𝓦𝓪𝓻𝓽𝓪𝗕𝗨𝗠𝗜𝗚𝗢𝗥𝗔.𝗜𝗗, 𝗗𝗢𝗠𝗣𝗨 - Peristiwa perlawan tidak akan pernah sia-sia, ia akan berlipat ganda pada setiap siklus ruang dan waktu dan tinta sejarah tidak akan pernah kosong mencatat arah keberpihakan perlawanan Mahasiswa dan Masyarakat Tani pada penguasa Dzolim.
"Kita semua harus sama-sama bersepakat bahwa sesungguhnya perubahan akan dimulai pada jalur perlawanan hingga penghancuran, bukan sebaliknya pembangunan yang berujung pada korupsi, kolusi dan nepotisme." ujarnya. Senin (22/4/2024).
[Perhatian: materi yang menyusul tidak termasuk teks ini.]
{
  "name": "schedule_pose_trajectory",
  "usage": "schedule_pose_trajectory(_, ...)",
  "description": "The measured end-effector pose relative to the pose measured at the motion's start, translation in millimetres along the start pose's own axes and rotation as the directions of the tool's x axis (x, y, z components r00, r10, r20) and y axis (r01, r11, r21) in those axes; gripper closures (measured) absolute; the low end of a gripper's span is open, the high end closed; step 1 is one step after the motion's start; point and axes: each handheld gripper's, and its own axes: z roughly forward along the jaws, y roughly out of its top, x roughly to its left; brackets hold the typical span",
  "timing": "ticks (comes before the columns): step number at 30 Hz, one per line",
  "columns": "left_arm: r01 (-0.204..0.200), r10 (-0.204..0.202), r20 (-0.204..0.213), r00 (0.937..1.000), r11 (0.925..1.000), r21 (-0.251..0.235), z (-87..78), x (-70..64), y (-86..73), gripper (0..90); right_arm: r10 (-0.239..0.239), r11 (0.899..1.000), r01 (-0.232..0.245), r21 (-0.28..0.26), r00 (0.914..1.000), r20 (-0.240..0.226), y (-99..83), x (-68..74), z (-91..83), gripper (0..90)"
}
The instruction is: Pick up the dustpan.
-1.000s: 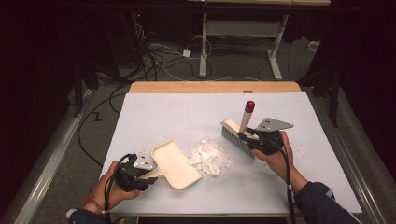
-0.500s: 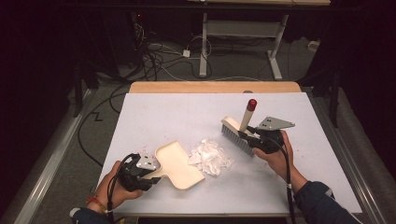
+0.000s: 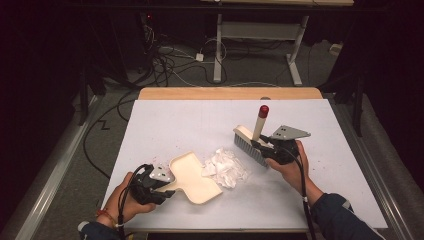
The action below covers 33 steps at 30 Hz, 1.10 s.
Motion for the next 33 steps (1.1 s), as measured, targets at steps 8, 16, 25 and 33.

Kenapa boikot-memboikot menjadi arus utama dalam gerakan ? Kalau tdk dengan cara-cara itu, kita semua akan khawatir drama kekuasaan tdk akan pernah berakhir dalam tempo waktu yang singkat. Lihat saja bagaimana lamanya keluarga dinasti memimpin Bima dengan suntikan APBN yang begitu fantastis dan Bima tetap dalam kondisi statis. Lalu suara dan tangisan petani siapa yang akan menjaminnya nyampe ke telinga kekuasaan, itulah dasarnya Kita wajib berontak, menentukan dan memastikan nasib kita sendiri di tanah Bima dan Dompu.
"Saya curiga, dengan anjloknya harga jagung hari ini di daerah Bima dan Dompu mendekati Pilkada adalah momentum eksploitasi dan akumulasi modal pemulus kemenangan dalam berkontestasi dan masyarakat tani menjadi tumbang konspirasi busuk kekuasaan yang cenderung korup." katanya.
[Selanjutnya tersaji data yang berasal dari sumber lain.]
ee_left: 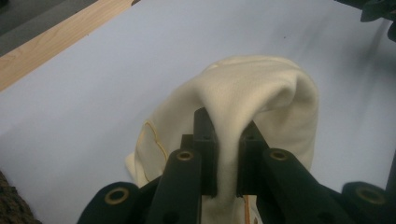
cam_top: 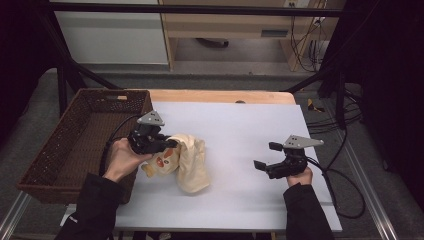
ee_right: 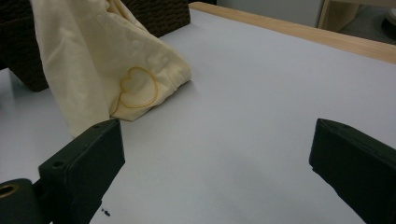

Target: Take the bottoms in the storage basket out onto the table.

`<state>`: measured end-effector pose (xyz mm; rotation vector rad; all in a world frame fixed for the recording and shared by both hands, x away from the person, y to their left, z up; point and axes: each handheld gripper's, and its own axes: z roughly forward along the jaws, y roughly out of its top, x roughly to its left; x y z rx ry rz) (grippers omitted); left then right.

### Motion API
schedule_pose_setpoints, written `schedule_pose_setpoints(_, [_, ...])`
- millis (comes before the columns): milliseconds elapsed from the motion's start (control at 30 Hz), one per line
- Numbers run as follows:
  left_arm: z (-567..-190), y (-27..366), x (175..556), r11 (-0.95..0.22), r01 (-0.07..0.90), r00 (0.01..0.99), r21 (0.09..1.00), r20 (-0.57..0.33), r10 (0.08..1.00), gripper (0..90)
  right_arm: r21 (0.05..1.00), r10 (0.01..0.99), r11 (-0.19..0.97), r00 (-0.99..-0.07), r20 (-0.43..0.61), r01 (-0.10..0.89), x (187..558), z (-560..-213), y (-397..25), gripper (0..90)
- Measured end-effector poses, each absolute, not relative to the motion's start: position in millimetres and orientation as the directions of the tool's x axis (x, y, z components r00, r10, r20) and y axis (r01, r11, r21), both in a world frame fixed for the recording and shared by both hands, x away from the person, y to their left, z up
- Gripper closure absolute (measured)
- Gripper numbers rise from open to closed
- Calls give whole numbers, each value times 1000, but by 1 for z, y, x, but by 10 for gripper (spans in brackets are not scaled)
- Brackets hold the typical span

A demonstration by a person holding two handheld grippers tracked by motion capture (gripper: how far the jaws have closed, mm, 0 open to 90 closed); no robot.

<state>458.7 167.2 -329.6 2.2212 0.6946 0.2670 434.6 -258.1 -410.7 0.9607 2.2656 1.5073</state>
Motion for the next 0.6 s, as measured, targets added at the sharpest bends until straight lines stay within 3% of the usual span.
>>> schedule_pose_setpoints(600, [-344,168,457,-543,419,824,728,-54,564,807,890,647,244,-748,146,385,435,-411,-257,40])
Dalil sampah menutup gudang, memberikan waktu penguasa dan pengusaha untuk berkordinasi/bernegosiasi dalam rangka memperjuangkan kepentingan petani, juga lempar-melempar kewenangan daerah ke pusat hingga pengaruh dinamika pasar nasional, sungguh alasan begitu menjijikkan.
"Tetap jaga nyala untuk para pejuang di berbagai sudut wilayah tanah Bima dan Dompu, itulah konsekuensi logis melawan kekuasaan. Keringat, air mata, darah dan bahkan nyawa pun adalah sebuah niscaya dalam jalur perlawanan," tutupnya.